In the morning on Peachtree, Hawk will see vendors hawking tapes of Jesse’s speech at ten bucks a pop.
At 8:00 A.M., a few hours later than all week, Harold goes to the kitchen and puts on a pot of gourmet Mocha Java from Zabar’s.
“Hate to wake the old man,” Harold says to Hawk, Jep, and Mikey, who are eating a breakfast of Pop-Tarts and Diet Coke.
Sammy lies face up, pillow on his chest like an umpire’s shield. Harold reaches for his shoulder, but hesitates, watching the old man breathe. There’s a faint wheeze an
d humpf, a gentle scowl on his face like those who sleep the sleep of the just.

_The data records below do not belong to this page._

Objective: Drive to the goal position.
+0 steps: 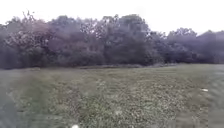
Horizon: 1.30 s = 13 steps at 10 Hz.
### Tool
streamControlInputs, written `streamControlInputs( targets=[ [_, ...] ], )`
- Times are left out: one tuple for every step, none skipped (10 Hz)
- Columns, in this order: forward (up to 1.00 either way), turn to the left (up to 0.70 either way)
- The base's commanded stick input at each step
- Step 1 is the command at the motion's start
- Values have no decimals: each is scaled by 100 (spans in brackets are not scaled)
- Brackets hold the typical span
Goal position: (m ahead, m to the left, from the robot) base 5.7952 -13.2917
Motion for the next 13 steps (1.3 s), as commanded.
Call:
streamControlInputs(
  targets=[
    [60,-15],
    [60,-15],
    [60,-15],
    [60,-15],
    [60,-15],
    [60,-15],
    [60,-15],
    [60,-15],
    [60,-15],
    [60,-15],
    [60,-15],
    [60,-15],
    [60,-15]
  ],
)
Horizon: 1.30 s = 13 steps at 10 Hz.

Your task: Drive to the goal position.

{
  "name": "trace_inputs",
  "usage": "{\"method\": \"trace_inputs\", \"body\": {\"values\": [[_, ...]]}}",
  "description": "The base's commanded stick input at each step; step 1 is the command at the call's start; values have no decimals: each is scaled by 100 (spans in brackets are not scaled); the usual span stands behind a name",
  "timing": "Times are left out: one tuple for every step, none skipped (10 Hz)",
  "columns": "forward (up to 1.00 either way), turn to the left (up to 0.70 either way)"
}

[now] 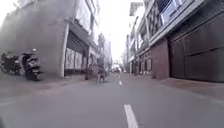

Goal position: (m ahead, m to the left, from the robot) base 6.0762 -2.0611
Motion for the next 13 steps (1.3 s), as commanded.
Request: {"method": "trace_inputs", "body": {"values": [[100, 0], [100, 0], [100, 0], [100, 0], [100, 0], [100, 0], [100, 0], [100, 0], [100, 0], [100, 0], [100, 0], [100, 0], [100, 0]]}}
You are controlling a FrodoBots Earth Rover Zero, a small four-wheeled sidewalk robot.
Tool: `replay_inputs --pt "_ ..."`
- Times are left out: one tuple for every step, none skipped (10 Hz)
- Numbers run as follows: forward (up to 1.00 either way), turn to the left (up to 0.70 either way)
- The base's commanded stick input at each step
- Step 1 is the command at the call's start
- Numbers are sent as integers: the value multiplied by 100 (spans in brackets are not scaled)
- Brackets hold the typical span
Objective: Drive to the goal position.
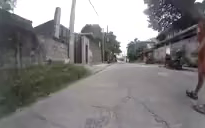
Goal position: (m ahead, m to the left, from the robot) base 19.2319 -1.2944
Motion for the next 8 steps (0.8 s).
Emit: replay_inputs --pt "100 7" --pt "100 3" --pt "100 -10" --pt "100 -23" --pt "100 -33" --pt "100 -33" --pt "100 -33" --pt "100 -33"
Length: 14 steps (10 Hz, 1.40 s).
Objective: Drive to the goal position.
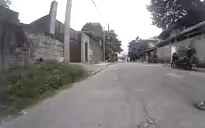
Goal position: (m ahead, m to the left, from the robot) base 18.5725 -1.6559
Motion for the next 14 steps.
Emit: replay_inputs --pt "100 -14" --pt "100 7" --pt "100 7" --pt "100 7" --pt "100 7" --pt "100 5" --pt "100 -19" --pt "100 -33" --pt "100 -33" --pt "100 -33" --pt "100 -17" --pt "100 -1" --pt "100 7" --pt "100 7"
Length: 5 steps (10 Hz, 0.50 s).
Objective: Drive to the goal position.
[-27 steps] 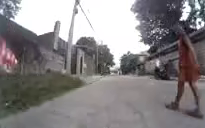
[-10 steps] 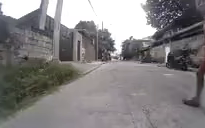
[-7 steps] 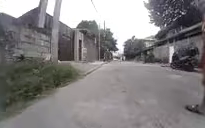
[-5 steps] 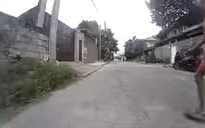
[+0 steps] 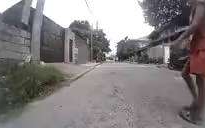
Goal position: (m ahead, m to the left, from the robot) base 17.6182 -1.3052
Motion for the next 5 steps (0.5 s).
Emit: replay_inputs --pt "100 7" --pt "100 7" --pt "100 7" --pt "100 7" --pt "100 7"
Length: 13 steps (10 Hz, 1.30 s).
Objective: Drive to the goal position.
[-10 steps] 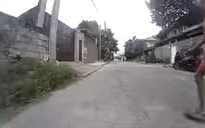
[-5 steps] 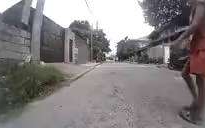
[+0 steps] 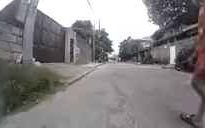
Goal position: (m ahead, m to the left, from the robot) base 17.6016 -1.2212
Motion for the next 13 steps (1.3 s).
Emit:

“Hey Sammy, smell the fresh coffee.”
“What day is it?” Sammy asks.
“Friday, Sammy.”
“Already,” Sammy says.
Which is just what Hawk’s thinking. If only this peachy show could go on and on. Another week of it and he could kiss Armand good-bye. Blue skies all week, legit licenses. It’s the last day and there’s hardly any stock for the fire sale, but first thing up and Sammy’s acting like he’s worried about breaking even. The old fox just has to give off that he’s hard money, and you never exactly know how he’s making out, what the overhead is for all his dealings, what his apartments cost. He gets this look—forehead a washboard, a pained smile—like he’s lost everything in a stock-market crash and can be led anywhere through the broken world.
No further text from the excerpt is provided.